● **What is being asked**:
Print each line from the start of the records below up through the line where "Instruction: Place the" is found, exactly as given.

Stored items from a collection:

+ + + + +

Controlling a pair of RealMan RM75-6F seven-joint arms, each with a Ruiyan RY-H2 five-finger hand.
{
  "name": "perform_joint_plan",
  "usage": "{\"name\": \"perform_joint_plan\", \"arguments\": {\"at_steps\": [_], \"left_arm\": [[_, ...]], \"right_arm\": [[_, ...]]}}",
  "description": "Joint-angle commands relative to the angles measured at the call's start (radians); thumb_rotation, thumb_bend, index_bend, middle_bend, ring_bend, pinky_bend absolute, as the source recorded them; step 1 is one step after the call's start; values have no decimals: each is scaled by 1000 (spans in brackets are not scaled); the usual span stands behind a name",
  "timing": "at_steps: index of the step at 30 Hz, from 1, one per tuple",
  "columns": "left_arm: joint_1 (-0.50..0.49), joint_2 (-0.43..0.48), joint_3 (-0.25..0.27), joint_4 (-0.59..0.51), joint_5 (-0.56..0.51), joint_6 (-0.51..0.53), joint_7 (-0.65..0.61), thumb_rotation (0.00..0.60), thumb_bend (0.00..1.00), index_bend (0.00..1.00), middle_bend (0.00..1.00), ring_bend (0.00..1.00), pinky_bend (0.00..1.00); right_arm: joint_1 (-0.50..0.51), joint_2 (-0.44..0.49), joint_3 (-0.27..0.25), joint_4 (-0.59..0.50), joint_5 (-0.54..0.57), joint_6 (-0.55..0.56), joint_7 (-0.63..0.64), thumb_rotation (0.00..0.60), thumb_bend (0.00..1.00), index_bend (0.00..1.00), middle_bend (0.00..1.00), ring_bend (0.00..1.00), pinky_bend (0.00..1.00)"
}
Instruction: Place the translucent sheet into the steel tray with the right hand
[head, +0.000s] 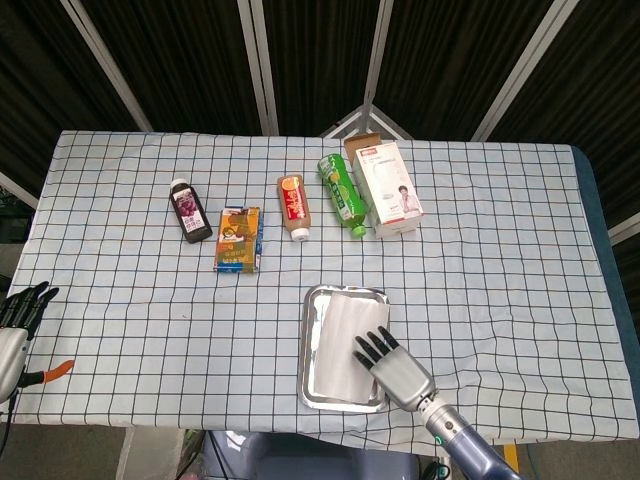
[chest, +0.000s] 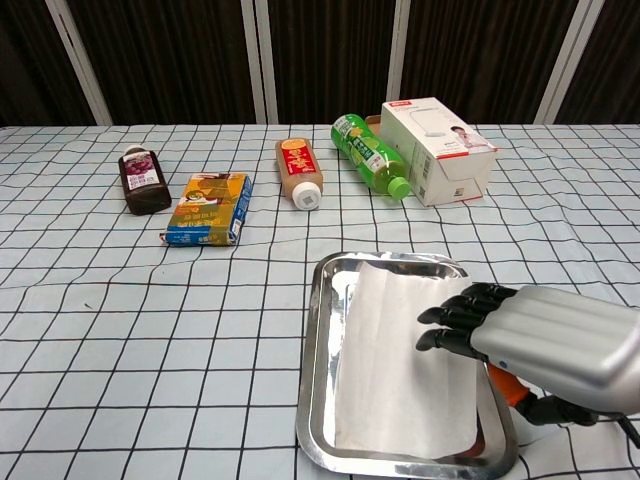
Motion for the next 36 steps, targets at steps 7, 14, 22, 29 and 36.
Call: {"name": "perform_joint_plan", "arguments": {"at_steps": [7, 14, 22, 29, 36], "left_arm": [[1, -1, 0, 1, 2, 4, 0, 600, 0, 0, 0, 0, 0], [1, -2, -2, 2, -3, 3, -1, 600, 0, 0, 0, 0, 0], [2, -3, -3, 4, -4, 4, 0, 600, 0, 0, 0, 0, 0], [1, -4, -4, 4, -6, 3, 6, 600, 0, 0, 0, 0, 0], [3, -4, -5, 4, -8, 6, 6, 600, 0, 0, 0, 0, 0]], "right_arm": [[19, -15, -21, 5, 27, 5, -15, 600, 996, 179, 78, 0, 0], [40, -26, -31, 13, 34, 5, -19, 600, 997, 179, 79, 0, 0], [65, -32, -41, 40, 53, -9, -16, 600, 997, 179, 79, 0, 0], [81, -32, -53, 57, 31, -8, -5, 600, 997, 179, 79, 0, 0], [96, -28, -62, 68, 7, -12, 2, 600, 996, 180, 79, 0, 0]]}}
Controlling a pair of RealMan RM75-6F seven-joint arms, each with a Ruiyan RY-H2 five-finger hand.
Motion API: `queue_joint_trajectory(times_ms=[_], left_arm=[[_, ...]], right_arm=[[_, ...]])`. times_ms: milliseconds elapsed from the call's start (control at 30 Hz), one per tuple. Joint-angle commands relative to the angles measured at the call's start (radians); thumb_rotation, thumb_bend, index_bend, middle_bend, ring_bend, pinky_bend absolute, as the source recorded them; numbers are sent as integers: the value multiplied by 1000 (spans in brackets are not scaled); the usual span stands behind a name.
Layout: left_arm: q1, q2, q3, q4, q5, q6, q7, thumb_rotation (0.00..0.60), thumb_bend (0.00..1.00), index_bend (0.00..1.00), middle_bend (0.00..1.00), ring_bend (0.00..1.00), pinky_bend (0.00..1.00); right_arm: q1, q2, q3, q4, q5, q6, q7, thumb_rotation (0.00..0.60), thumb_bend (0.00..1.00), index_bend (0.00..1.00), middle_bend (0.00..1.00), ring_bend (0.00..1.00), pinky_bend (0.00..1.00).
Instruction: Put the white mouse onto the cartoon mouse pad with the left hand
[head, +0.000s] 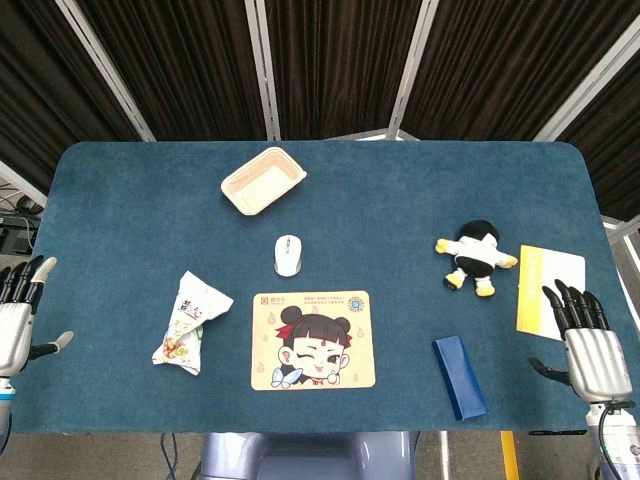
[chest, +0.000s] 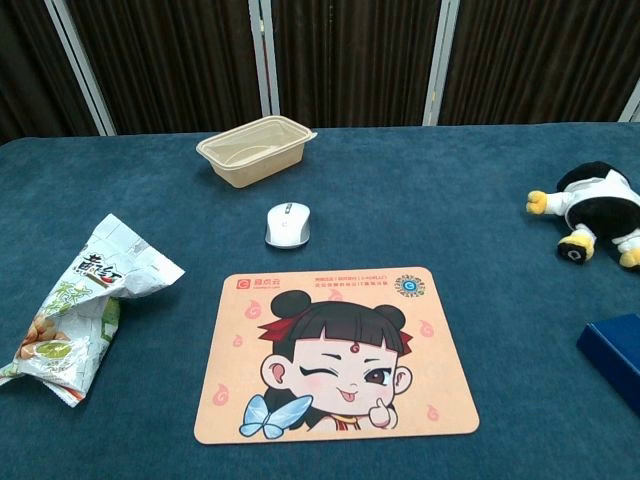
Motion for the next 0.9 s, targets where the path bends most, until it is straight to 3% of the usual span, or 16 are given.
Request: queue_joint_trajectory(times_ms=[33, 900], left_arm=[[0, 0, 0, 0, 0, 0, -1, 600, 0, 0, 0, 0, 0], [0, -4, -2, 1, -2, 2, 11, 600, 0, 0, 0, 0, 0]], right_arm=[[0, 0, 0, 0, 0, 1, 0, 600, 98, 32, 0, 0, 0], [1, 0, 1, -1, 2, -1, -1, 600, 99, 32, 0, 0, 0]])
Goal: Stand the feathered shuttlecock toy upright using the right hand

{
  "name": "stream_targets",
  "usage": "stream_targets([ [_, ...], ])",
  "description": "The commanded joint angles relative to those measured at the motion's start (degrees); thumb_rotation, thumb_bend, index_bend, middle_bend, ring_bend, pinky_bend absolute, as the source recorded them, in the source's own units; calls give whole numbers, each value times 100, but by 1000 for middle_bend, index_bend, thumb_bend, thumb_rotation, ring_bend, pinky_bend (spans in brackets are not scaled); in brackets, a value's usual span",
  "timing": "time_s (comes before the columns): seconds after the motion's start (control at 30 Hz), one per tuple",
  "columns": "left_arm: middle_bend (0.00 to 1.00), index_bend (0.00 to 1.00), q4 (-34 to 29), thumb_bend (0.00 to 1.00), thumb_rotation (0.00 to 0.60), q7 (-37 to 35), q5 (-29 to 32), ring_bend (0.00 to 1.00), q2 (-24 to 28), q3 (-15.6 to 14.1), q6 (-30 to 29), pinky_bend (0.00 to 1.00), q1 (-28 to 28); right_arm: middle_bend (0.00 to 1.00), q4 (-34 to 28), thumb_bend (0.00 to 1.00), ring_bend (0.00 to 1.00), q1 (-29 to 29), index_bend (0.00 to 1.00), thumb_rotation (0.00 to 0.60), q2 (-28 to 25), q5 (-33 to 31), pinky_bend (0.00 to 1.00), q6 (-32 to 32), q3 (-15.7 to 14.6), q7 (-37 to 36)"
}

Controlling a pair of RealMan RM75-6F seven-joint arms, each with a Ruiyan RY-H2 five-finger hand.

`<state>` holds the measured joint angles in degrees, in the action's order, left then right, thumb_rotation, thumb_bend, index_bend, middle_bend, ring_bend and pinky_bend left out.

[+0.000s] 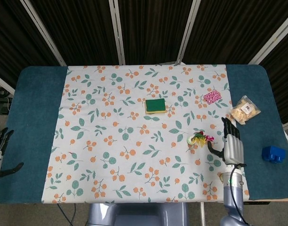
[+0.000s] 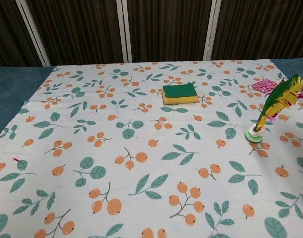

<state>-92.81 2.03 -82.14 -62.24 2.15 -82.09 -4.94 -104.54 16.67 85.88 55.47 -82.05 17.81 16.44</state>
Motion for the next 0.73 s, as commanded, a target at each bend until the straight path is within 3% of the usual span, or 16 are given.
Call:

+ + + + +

● **Exercise output**:
Controlling a pair of RealMan RM75-6F seven-joint arms, each with a Ruiyan RY-H2 five-finger hand.
{
  "name": "perform_joint_plan",
  "usage": "{\"name\": \"perform_joint_plan\", \"arguments\": {\"at_steps\": [_], \"left_arm\": [[_, ...]], \"right_arm\": [[_, ...]]}}",
  "description": "Joint-angle commands relative to the angles measured at the call's start (radians); thumb_rotation, thumb_bend, index_bend, middle_bend, ring_bend, pinky_bend absolute, as the source recorded them; step 1 is one step after the call's start; values have no decimals: each is scaled by 1000 (spans in brackets are not scaled); the usual span stands behind a name",
  "timing": "at_steps: index of the step at 30 Hz, from 1, one per tuple",
  "columns": "left_arm: joint_1 (-0.50..0.49), joint_2 (-0.43..0.48), joint_3 (-0.25..0.27), joint_4 (-0.59..0.51), joint_5 (-0.56..0.51), joint_6 (-0.51..0.53), joint_7 (-0.65..0.61), thumb_rotation (0.00..0.60), thumb_bend (0.00..1.00), index_bend (0.00..1.00), middle_bend (0.00..1.00), ring_bend (0.00..1.00), pinky_bend (0.00..1.00); right_arm: joint_1 (-0.50..0.51), joint_2 (-0.44..0.49), joint_3 (-0.27..0.25), joint_4 (-0.59..0.50), joint_5 (-0.54..0.57), joint_6 (-0.55..0.56), joint_7 (-0.63..0.64), thumb_rotation (0.00..0.60), thumb_bend (0.00..1.00), index_bend (0.00..1.00), middle_bend (0.00..1.00), ring_bend (0.00..1.00), pinky_bend (0.00..1.00)"
}
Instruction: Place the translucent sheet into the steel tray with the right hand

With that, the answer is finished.